According to the reports, it takes decades to cleanse out CFCs and other ozone degrading chemicals from the atmosphere. Even as Montreal Protocol was implemented, the concentration of these substances did not reach the ‘peak’ until 1998 and is still in large quantities.

So, ozone layer protection gradually developed a subject of global interest, as stratospheric ozone is a guarding layer against ultraviolet radiation.

World Ozone Day 2020: “Ozone for Life”

The theme or slogan to celebrate the World Ozone Day 2020 is ‘Ozone for Life’. As we celebrate 35 years of global ozone protection, it is global reminder and nurturing self-realization that Ozone layer is crucial for a healthy life on Earth and we, as the mindful living beings on Earth should take steps to conserve it, thereby guarding our own lives. At the same time, it is our duty to continue to protect the ozone layer for our forthcoming generations.

Our gradual steps are building up to conserving the ozone layer.
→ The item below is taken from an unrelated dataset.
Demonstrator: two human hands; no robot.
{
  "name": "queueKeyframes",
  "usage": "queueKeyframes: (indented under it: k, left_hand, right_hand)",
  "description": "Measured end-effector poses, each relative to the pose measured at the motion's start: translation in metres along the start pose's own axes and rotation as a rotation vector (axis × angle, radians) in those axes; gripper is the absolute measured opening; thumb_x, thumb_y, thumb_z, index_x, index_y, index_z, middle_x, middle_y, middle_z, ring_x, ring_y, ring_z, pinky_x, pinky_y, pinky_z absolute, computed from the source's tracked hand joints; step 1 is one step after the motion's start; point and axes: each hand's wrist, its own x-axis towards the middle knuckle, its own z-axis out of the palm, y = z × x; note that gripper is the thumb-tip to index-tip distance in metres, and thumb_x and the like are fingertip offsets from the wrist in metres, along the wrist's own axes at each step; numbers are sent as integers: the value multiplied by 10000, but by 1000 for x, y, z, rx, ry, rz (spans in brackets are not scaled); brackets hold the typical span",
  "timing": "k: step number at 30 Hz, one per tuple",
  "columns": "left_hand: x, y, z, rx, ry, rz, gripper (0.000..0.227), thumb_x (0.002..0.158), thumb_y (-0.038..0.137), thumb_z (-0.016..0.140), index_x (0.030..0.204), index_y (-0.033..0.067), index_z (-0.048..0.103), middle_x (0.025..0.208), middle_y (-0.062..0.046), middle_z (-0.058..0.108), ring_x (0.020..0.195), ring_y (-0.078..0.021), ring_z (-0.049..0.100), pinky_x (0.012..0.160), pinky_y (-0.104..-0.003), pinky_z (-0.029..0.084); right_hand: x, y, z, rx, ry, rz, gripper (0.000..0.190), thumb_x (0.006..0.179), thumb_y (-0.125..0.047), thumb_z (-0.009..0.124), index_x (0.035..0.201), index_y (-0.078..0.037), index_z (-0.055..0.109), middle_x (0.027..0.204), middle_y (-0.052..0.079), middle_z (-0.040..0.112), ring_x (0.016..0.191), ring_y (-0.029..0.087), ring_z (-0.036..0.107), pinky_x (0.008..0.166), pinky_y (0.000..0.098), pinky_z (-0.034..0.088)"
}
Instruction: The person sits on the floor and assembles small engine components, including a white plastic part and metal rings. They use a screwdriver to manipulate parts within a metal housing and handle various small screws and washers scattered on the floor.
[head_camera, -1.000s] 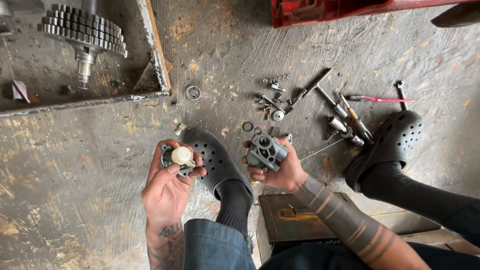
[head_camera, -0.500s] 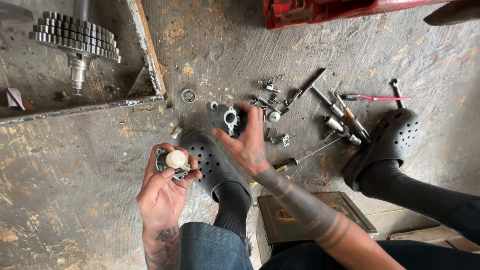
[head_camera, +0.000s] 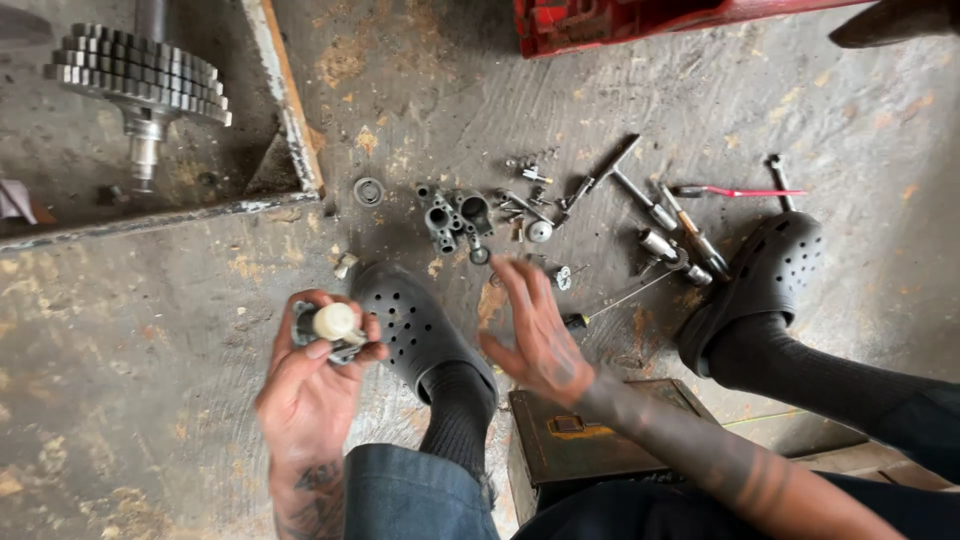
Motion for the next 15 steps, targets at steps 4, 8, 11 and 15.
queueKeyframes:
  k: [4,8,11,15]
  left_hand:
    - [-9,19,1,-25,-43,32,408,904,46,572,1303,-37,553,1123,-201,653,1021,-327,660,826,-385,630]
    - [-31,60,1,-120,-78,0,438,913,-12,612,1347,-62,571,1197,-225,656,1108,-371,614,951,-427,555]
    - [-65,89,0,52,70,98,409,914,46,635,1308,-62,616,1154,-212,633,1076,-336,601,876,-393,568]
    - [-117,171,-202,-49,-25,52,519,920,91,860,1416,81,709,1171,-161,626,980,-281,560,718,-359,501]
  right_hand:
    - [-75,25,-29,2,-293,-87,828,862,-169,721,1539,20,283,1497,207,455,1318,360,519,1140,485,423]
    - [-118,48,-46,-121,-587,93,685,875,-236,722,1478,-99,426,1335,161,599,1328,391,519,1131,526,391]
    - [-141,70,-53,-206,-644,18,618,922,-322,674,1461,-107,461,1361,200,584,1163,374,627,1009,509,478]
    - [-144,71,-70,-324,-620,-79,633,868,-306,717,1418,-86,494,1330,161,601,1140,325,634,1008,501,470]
In 2016, the Montreal Protocol was amended further to phase out hydrofluorocarbons which are the peculiar coolants and powerful greenhouse gases utilized in air conditioners and refrigerants.
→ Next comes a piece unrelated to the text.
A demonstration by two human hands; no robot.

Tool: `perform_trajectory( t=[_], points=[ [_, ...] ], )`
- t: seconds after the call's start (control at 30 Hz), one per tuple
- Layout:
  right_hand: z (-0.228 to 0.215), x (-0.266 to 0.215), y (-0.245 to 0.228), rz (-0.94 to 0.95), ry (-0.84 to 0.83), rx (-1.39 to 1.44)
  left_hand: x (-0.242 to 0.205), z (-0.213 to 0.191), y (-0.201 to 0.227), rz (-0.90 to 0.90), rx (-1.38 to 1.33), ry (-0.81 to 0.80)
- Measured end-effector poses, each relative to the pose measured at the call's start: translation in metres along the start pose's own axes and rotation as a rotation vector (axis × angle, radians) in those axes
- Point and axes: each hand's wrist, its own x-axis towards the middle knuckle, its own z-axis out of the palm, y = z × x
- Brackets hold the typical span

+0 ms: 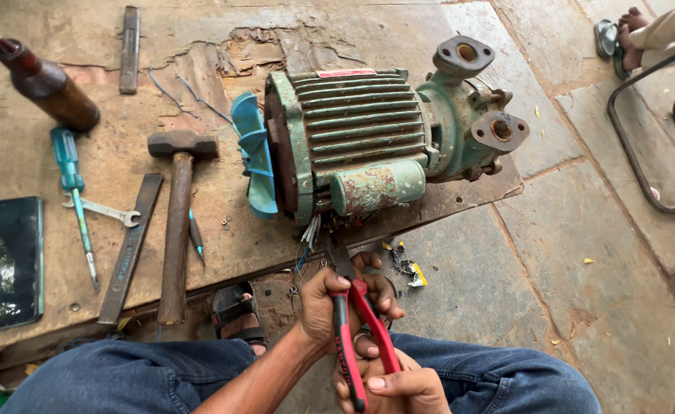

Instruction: The person is repairing an electric motor by stripping wires and connecting them using pliers and a screwdriver. They are seated on the floor with various tools laid out on a wooden board.

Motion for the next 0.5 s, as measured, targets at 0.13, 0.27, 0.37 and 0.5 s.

It has been reported by scientists through their general consensus that the ozone layer is on track and expect to recover nearly around 2060, give or take a decade. It has been further proclaimed that the stability of ozone layer is intricately connected with the climate change.

In the present crisis of Covid-19, Earth’s Ozone layer is subjected to significant healing triggered by the decreasing pollution rates. Experts have also concluded that the Coronavirus outbreak has increased the pace of healing and recovery.

Though, let’s not take any recovery reports for granted and continue to be alert and aware in terms of guarding the “Ozone layer’.